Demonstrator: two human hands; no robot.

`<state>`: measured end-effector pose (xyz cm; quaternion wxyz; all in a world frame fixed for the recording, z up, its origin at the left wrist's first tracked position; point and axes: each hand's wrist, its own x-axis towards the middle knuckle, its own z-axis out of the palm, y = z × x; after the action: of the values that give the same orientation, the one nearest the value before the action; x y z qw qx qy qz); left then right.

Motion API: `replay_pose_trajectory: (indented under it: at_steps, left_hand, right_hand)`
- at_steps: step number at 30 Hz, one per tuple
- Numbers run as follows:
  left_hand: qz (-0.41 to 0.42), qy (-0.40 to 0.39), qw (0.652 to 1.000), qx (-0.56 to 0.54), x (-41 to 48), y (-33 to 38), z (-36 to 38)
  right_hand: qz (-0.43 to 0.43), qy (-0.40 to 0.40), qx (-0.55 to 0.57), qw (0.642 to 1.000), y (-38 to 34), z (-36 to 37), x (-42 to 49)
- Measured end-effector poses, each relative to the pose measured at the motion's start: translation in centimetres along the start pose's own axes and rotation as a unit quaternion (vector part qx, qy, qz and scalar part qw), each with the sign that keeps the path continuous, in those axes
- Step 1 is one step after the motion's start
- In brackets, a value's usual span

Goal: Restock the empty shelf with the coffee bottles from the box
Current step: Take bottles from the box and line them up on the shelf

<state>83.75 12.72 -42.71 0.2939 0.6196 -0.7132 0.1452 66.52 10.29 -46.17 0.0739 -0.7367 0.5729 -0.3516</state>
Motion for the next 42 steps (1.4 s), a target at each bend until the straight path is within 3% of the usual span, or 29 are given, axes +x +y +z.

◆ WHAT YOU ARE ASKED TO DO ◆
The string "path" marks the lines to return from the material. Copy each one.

◆ REPLY ◆
- Measured end-effector poses, each relative to the pose measured at the motion's start: translation in centimetres along the start pose's own axes and rotation as a unit quaternion (vector part qx, qy, qz and scalar part qw), each with the sign that keeps the path continuous, in those axes
Motion for the next 42 steps (1.4 s), a target at each bend until the straight path is within 3% of the usual span, or 29 are given, axes +x +y +z.

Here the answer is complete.